- Exercise goal -
Report every line of the records below that contains the word "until".

*** Opening Exercise material ***

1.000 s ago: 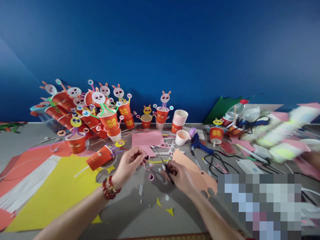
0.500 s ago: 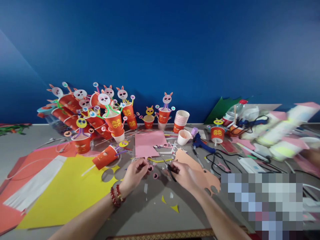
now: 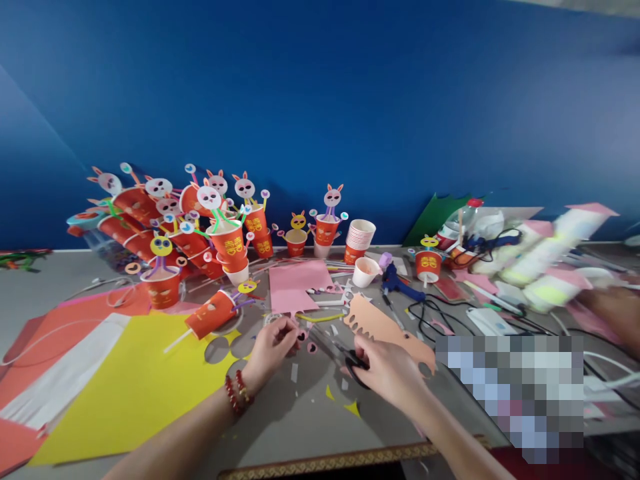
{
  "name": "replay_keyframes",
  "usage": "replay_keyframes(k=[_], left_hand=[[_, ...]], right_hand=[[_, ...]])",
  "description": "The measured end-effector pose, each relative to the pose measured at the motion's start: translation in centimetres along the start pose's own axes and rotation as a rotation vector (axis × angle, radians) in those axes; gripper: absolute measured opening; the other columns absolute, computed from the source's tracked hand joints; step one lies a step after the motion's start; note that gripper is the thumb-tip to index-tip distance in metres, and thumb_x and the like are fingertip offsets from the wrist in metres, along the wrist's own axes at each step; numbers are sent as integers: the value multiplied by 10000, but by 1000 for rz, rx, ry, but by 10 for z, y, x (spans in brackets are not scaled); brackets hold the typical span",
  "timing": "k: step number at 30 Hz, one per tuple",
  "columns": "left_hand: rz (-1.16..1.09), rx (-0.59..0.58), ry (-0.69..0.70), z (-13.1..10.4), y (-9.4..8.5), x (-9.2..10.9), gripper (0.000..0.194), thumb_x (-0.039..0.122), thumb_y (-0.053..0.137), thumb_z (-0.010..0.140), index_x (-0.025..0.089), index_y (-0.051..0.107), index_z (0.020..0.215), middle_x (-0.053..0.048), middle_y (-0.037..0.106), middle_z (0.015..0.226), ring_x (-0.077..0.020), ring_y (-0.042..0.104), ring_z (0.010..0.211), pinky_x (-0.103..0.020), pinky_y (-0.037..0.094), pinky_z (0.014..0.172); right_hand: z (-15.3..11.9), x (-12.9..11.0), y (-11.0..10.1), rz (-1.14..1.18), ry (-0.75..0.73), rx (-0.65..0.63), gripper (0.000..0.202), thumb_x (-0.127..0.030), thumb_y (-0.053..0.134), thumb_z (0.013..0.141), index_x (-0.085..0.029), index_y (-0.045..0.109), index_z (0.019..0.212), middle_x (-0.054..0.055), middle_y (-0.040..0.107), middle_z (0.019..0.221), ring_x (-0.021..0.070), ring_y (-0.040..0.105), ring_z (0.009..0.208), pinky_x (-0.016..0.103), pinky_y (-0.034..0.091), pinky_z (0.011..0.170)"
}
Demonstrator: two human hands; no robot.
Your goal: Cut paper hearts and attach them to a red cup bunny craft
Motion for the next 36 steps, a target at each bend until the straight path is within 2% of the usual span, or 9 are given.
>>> replay_keyframes(k=[7,15,20,24,30,36], left_hand=[[42,-11,31,-1,1,-1,240,406,641,816,183,608,733,0,614,626,-131,566,555,-230,437,546],[53,-23,32,-2,1,-2,253,426,626,822,195,591,724,-1,609,612,-145,560,547,-242,434,537],[55,-21,32,-3,1,0,245,419,630,820,199,591,719,2,610,609,-145,560,551,-238,433,543],[62,-23,31,-3,2,1,233,404,631,818,197,593,718,4,609,605,-140,553,543,-236,423,542],[62,-31,27,-3,2,0,226,399,622,828,193,601,739,5,606,625,-137,562,558,-234,426,551],[67,-37,23,-3,2,0,242,408,625,831,188,599,733,6,596,615,-136,554,559,-235,417,555]], right_hand=[[-4,7,9,-138,-1,-30,242,-366,736,765,-213,549,743,3,683,663,204,653,642,239,181,513],[1,12,9,-98,31,-93,290,-442,767,706,-209,594,717,11,693,669,204,647,650,241,188,502],[0,12,12,-82,15,-61,276,-430,755,737,-211,590,708,9,679,652,201,637,636,247,192,503],[-3,15,10,0,42,-27,329,-481,745,761,-213,570,685,-2,681,662,189,632,636,238,236,518],[-15,24,10,47,81,5,317,-418,738,778,-218,518,665,-44,637,598,148,587,565,221,262,514],[-21,35,14,28,132,46,350,-468,701,800,-226,475,685,-49,595,568,149,562,533,216,279,506]])
Point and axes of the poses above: each hand's wrist, its own z-axis towards the middle knuckle, its own y-axis out of the palm, x = y × z, the point moved 4 cm from there along z, towards the middle knuckle
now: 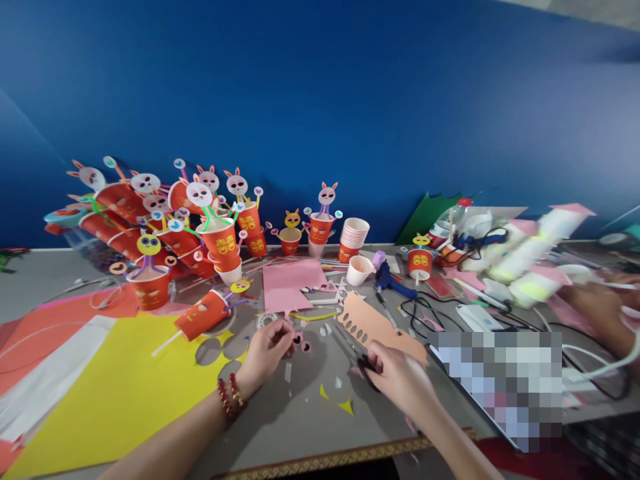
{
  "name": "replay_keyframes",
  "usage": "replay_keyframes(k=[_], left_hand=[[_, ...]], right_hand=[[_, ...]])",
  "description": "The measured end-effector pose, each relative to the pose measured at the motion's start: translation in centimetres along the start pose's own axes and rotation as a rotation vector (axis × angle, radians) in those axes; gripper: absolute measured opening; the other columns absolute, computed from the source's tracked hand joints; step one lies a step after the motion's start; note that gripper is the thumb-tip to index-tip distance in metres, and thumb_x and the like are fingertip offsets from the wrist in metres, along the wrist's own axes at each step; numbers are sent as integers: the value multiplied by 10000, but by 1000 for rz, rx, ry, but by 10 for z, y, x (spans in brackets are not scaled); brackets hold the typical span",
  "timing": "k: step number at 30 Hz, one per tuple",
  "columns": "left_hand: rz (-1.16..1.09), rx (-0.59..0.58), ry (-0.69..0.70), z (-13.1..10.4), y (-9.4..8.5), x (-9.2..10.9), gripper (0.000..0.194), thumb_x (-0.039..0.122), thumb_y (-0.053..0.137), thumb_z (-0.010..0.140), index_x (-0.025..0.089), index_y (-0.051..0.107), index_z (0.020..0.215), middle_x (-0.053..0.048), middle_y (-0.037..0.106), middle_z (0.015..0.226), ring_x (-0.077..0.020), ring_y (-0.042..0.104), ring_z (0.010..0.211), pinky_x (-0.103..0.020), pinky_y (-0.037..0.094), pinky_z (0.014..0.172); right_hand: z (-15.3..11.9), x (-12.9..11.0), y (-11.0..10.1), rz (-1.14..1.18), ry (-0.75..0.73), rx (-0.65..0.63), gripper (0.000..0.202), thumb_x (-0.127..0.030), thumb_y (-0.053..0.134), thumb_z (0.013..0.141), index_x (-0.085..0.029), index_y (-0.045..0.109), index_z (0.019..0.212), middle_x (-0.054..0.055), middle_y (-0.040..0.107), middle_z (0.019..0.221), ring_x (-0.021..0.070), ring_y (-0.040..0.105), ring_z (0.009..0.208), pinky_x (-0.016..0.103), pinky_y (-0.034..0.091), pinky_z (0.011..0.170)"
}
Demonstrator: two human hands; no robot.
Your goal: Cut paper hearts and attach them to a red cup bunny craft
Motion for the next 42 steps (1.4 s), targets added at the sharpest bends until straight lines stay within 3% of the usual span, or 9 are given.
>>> replay_keyframes(k=[5,14,21,25,27,34,38,42], left_hand=[[-1,8,-1,1,0,-1,254,426,630,821,192,594,729,6,598,614,-139,554,553,-236,415,546],[-15,8,-5,0,0,-1,271,449,631,822,197,595,731,3,600,621,-140,559,560,-234,418,541],[-29,6,-29,0,1,0,258,428,636,808,192,598,714,6,603,613,-141,572,558,-233,443,547],[-23,2,-19,1,1,-2,214,372,630,809,190,583,706,10,601,608,-133,559,546,-224,429,540],[-11,5,-8,1,2,-3,186,340,630,802,194,569,705,16,594,593,-132,554,538,-217,412,530],[70,13,35,1,2,-8,88,236,575,789,204,574,707,17,612,591,-146,575,552,-223,409,542],[100,21,35,2,1,-9,84,216,561,784,206,576,702,11,620,592,-154,581,550,-231,411,536],[81,19,19,2,0,-11,93,239,554,804,209,575,718,8,622,603,-155,584,556,-234,418,539]], right_hand=[[2,2,-3,-20,10,2,273,-399,709,788,-234,496,741,-45,620,613,152,584,557,214,272,505],[9,1,-8,0,-11,-145,207,-286,703,728,-228,507,762,-35,659,694,173,622,648,220,256,526],[12,-8,-31,-17,-96,-254,192,-273,750,687,-228,588,780,-41,668,675,173,632,656,222,275,539],[30,-37,-45,169,-249,-193,127,-297,718,791,-241,612,834,-59,665,700,142,613,648,213,336,565],[47,-58,-44,264,-326,-102,113,-326,656,868,-235,609,914,-37,679,777,143,608,669,219,376,593],[107,-115,-5,157,-548,33,331,-175,710,823,-217,597,1131,49,653,1114,144,622,733,245,421,662],[115,-125,8,138,-585,48,150,-130,677,834,-215,646,953,22,656,1025,167,635,825,238,402,676],[118,-121,0,180,-536,113,71,-151,595,894,-206,633,873,14,663,933,161,627,819,239,399,715]])
Point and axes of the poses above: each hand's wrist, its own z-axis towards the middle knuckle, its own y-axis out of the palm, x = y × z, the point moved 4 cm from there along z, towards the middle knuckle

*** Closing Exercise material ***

- Exercise solution -
Motion for the next 36 steps, a target at each bend until the straight path is within 2% of the usual span, or 9 are given.
Motion for the next 42 steps (1.4 s), targets added at the sharpest bends until straight lines stay within 3% of the usual span, or 9 are given.

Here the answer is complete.